> DIRECTIONS FOR THIS TASK
Locate, in the data below, the line that contains "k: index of" and the line that contains "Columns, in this"; reproduce exactly those two lines and every line between them, nothing more.

> Items from a dataset
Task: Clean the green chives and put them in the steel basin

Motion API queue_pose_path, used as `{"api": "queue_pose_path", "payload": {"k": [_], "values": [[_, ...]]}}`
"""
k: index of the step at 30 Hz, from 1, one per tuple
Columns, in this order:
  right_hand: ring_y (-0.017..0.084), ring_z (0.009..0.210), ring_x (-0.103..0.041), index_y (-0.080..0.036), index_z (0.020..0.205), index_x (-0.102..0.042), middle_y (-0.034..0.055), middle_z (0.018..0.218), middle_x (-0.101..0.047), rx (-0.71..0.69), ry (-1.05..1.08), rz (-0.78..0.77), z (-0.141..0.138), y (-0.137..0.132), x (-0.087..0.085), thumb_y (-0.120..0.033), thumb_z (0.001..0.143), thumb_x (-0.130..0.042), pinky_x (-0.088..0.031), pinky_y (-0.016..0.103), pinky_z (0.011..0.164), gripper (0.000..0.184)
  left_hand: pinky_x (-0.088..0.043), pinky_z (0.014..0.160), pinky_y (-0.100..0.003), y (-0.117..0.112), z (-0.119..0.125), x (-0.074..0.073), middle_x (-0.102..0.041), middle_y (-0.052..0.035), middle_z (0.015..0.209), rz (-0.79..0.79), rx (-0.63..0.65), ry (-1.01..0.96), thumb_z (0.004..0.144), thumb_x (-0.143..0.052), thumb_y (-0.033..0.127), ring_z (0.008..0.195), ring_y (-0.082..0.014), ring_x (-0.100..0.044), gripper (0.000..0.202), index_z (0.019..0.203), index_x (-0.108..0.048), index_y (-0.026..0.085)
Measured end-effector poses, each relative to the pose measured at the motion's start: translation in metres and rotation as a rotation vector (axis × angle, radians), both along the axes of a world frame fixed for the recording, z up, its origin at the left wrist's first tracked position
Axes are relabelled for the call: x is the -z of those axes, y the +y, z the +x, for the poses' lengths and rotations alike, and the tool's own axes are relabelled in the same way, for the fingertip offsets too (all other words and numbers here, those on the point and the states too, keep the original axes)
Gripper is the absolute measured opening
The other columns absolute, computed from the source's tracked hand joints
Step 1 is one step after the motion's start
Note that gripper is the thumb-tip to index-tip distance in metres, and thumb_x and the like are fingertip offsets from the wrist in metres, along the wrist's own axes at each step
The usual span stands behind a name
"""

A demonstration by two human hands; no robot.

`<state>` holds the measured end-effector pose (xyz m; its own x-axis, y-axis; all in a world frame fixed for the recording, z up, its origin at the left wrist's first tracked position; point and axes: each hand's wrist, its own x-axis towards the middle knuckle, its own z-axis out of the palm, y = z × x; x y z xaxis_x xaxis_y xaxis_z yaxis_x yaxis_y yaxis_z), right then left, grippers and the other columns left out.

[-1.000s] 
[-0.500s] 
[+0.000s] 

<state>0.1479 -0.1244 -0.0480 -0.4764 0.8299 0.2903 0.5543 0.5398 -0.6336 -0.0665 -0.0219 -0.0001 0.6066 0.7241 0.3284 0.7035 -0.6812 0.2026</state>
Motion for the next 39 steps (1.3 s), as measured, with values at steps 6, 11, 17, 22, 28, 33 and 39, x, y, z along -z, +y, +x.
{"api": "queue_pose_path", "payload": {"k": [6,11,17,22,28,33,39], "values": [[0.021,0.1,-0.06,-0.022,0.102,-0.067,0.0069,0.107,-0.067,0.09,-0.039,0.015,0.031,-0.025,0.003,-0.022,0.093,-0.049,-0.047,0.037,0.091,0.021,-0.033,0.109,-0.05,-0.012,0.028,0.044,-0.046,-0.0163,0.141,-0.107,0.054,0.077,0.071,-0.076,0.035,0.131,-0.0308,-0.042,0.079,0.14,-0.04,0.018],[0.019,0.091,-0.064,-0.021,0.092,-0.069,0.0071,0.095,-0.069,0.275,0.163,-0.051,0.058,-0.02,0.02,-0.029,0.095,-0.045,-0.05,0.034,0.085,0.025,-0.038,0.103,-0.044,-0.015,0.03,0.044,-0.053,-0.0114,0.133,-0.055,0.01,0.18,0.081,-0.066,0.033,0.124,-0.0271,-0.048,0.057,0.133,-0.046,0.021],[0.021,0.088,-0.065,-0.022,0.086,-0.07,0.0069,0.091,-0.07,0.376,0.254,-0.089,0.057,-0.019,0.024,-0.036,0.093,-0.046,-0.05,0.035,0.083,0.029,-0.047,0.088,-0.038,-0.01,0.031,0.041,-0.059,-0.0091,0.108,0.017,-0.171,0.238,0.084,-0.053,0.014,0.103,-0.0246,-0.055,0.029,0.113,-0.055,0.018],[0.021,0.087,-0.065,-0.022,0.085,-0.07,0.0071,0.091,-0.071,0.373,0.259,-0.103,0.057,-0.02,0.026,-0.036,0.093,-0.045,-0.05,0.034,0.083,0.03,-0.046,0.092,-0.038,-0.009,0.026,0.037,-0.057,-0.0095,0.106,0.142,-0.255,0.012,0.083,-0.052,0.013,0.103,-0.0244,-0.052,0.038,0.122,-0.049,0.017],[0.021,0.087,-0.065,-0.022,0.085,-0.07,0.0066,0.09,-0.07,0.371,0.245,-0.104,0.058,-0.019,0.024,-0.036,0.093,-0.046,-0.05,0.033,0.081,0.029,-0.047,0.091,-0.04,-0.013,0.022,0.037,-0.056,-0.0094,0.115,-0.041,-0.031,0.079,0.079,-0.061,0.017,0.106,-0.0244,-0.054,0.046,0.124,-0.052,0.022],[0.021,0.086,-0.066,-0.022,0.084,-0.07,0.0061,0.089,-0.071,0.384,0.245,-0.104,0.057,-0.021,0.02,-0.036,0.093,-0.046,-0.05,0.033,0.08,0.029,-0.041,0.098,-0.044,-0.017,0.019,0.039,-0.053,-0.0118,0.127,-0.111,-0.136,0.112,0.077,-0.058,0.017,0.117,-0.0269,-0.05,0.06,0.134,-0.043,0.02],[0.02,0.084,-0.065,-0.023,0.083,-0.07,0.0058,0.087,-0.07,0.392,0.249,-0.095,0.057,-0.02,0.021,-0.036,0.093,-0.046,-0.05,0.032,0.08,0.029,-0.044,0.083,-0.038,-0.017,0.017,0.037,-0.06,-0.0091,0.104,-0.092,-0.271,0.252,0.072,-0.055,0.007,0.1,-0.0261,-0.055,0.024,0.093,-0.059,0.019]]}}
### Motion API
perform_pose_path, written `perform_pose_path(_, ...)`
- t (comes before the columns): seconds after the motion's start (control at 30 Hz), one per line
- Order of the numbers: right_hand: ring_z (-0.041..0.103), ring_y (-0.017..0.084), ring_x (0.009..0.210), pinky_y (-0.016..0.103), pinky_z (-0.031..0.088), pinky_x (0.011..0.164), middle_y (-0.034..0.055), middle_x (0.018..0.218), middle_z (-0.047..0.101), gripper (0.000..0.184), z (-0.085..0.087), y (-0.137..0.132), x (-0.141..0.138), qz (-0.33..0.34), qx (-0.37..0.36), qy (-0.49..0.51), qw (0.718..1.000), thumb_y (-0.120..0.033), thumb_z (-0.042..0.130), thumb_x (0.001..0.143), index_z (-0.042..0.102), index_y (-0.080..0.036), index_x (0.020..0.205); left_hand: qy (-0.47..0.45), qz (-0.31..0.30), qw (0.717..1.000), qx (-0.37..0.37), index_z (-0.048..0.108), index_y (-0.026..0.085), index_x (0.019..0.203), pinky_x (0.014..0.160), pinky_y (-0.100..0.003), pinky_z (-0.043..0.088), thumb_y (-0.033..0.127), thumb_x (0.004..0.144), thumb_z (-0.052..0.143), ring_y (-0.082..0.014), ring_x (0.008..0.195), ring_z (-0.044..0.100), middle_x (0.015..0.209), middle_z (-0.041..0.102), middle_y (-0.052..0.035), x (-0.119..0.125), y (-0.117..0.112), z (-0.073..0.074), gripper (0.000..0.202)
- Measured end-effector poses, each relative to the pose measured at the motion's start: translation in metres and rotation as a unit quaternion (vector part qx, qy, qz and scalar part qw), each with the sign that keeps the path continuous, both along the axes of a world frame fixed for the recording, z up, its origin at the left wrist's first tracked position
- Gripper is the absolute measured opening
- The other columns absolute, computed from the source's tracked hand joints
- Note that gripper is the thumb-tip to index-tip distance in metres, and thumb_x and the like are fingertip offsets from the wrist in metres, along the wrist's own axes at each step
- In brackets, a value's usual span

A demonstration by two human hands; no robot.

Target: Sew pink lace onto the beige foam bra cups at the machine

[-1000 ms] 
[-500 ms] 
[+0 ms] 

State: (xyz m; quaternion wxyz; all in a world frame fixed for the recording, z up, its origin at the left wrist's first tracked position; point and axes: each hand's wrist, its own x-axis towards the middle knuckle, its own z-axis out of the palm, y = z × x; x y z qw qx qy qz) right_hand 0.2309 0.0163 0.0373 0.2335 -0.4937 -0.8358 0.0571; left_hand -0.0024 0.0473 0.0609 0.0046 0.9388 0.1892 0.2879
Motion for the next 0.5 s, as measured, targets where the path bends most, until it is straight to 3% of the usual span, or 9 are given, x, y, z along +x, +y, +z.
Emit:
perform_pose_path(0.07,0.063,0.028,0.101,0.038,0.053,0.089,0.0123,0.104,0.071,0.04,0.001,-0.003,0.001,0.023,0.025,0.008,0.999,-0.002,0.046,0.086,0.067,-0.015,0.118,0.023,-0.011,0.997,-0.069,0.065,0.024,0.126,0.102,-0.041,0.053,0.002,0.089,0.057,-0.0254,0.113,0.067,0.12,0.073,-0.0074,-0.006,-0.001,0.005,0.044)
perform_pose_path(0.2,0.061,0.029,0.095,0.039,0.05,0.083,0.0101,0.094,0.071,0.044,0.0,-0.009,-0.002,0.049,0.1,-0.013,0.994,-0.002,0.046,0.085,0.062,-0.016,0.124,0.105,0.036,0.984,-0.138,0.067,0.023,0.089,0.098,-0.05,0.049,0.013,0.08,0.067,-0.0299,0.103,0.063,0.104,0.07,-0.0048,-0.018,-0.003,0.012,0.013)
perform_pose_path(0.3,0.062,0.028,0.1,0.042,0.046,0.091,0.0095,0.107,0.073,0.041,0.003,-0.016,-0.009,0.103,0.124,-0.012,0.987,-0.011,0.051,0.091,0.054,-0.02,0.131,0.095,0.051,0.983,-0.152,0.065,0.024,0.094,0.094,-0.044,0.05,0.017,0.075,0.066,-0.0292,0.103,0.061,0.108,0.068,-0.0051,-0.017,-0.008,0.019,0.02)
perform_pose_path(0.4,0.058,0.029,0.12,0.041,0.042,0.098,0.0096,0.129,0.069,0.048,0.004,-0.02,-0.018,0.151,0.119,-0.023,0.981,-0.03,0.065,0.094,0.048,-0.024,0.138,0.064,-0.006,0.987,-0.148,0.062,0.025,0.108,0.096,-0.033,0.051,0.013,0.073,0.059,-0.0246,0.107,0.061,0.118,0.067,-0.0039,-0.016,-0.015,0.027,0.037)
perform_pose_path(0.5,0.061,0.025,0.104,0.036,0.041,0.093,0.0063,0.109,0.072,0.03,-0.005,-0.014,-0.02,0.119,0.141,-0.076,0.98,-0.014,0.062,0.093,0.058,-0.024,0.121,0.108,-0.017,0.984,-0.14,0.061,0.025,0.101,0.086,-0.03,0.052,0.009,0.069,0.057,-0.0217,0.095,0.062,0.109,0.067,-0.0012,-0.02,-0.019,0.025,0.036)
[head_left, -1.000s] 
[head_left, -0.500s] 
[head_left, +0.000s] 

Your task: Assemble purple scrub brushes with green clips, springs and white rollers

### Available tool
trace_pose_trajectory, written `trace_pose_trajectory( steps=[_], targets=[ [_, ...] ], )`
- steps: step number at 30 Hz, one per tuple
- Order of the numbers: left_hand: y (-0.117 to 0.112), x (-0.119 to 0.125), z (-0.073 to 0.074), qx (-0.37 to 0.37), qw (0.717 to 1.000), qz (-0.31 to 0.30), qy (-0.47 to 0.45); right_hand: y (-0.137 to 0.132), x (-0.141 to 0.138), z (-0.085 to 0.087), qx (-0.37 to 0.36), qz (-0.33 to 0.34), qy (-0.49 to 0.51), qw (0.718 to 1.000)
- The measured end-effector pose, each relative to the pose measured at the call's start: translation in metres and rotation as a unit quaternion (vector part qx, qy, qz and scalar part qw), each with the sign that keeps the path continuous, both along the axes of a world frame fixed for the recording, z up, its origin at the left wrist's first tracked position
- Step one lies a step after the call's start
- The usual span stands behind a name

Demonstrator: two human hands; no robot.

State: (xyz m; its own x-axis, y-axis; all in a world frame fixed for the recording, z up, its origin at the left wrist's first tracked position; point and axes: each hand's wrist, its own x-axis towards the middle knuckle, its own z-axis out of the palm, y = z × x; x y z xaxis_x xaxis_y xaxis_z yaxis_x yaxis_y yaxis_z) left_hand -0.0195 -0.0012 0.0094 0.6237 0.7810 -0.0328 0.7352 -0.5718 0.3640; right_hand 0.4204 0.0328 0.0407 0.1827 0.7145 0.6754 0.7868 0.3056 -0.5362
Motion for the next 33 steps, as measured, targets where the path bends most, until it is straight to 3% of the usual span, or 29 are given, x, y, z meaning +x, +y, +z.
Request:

> YOUR RESPONSE
k: index of the step at 30 Hz, from 1, one per tuple
Columns, in this order:

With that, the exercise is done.